The most serious of all storage diseases is wet rot, caused by the bacterium Erwinia carotovora. Affected parts of the tuber are usually brown in color, with water-soaked flecks of grainy, mushy tissue, often outlined with brown or black edges. The rotted part of the tuber is clearly separated from the healthy part, although over time the healthy part of the tuber dies.
Soft rotted tubers tend to collapse easily, thereby spreading bacteria to neighboring tubers, resulting in "hot spots." High temperatures or a lack of oxygen in the storage room may also promote the spread of bacteria from tuber to tuber.
In most storage conditions there is a danger that wet rot bacteria will penetrate into tubers already infected with any of the previously described diseases. Intense breathing of infected vegetables can release heat that accelerates the rotting process. The combination of elevated temperatures and moisture can lead to extremely rapid disease development. A neglected wet rot problem can lead to the destruction of an entire crop in storage within days.
Although this disease does not cause rotting, silver scab, caused by the fungus Helminthosporium solani, causes gray or silver spots to appear on the tuber surface.
This disease has two different phases. The first phase occurs when the tubers are still in the field and the second phase occurs during storage. In the second phase, lesions occur at any part of the tuber and may be so numerous as to cover practically the entire surface.

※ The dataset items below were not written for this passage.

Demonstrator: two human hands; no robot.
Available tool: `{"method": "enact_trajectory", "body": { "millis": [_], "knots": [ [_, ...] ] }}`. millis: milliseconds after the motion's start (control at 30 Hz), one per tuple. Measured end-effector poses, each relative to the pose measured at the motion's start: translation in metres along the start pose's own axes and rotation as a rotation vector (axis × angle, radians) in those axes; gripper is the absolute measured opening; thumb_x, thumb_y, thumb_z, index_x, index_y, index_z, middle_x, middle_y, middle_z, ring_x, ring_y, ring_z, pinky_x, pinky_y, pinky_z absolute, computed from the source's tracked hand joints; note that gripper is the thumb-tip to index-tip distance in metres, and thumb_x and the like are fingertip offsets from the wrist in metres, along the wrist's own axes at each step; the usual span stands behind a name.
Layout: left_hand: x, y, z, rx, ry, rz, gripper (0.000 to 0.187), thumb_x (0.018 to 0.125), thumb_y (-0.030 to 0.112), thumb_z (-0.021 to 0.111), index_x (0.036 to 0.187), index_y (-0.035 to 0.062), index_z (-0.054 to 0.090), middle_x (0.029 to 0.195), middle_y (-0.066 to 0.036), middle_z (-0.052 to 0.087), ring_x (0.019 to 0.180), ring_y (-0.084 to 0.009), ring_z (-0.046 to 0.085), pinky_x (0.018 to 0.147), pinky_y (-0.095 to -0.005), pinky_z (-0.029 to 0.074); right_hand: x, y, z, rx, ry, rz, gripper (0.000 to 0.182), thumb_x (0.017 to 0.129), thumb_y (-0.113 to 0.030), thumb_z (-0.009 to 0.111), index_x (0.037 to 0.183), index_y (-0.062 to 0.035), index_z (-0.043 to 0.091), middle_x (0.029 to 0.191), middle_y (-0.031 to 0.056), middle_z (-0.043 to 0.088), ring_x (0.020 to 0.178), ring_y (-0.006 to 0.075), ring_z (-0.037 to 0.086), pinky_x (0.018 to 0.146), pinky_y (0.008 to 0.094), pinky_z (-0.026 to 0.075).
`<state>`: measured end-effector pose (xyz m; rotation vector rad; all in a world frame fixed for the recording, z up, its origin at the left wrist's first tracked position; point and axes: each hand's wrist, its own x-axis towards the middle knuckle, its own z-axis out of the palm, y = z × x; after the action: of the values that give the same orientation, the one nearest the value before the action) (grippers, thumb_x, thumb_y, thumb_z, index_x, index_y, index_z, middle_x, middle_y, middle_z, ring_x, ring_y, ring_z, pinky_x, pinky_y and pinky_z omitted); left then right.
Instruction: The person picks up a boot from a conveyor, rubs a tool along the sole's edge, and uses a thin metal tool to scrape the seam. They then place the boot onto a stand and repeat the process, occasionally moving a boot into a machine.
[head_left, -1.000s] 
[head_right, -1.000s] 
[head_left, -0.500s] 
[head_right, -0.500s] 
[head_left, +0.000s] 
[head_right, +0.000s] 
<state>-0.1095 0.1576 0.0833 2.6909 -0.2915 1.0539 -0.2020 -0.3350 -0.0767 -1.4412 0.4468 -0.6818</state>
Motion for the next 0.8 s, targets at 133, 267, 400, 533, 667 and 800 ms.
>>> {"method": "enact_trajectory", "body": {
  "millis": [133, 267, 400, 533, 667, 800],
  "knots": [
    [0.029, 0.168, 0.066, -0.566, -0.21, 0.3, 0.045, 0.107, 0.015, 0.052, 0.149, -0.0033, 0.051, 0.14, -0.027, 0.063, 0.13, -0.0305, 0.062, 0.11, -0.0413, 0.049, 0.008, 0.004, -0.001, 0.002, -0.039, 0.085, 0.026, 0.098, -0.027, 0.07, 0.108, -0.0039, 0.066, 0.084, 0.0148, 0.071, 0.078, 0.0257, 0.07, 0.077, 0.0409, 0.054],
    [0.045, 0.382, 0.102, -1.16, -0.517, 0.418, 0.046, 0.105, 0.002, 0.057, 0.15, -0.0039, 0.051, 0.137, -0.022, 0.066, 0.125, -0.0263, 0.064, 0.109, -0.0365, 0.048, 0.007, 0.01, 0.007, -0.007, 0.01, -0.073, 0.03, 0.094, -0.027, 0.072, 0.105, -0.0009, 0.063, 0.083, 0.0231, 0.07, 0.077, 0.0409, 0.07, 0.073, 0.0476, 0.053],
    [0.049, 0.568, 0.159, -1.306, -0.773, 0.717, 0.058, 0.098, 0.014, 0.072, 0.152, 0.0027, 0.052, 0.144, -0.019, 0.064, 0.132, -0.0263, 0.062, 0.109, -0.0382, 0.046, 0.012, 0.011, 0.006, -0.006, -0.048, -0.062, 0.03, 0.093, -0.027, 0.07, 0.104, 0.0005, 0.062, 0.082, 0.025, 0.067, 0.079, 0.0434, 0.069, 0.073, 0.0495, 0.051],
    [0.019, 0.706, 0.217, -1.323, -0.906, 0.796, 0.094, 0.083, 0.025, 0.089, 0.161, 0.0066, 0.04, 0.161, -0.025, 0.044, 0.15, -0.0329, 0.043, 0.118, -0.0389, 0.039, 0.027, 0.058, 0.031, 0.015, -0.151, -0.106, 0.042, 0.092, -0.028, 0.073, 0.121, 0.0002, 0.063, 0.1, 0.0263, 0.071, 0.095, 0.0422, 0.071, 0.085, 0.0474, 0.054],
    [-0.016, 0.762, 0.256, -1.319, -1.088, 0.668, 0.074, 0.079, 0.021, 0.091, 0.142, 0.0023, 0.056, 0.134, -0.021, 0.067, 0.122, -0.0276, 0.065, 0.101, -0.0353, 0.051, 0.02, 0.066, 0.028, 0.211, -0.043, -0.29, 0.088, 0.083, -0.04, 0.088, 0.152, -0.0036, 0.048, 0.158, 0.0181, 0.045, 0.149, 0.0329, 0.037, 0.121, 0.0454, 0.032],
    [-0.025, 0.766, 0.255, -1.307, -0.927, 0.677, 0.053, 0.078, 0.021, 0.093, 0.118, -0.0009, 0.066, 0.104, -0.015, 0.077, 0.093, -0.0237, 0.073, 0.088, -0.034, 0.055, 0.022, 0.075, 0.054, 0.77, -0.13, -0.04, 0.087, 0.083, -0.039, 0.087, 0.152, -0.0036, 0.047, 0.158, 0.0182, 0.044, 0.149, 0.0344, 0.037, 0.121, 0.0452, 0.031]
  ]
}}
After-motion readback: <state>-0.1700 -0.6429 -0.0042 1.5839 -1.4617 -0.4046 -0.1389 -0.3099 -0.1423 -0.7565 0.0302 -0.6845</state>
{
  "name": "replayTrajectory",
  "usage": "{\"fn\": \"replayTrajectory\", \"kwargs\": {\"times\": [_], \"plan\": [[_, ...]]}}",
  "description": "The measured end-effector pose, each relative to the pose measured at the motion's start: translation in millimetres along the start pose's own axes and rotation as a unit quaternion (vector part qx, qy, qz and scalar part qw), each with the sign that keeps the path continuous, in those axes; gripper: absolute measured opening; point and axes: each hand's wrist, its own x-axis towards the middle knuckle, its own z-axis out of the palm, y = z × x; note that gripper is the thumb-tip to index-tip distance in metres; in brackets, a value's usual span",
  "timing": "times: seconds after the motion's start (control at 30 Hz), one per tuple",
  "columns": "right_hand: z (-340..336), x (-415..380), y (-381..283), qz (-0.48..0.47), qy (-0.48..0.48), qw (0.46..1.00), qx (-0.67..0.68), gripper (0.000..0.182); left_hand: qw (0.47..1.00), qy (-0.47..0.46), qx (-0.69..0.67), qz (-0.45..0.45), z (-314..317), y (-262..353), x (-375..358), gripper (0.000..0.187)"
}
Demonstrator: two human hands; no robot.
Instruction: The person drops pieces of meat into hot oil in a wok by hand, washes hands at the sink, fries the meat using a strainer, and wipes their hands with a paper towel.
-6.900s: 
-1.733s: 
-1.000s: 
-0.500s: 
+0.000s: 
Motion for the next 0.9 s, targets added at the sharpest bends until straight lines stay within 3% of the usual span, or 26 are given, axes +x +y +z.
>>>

During storage, infected tubers lose water at a greater rate than healthy tubers.
Black scab, caused by the fungus Colletotrichum coccodes, results in lesions that look like a silvery scab, especially in the early stages of disease development. As the infection progresses, the lesions usually become more prominent than those caused by silver scab. Small black dots can be seen inside the lesions with a magnifying glass.
The disease is characterized by shallow, gray or black, dry lesions. Early lesions can be caused by the fungus Alternaria solani or the fungus Alternaria alternata. The edges of the lesions are usually moist and yellow in color. This disease occurs most often when tubers with immature rinds are harvested from sandy soils.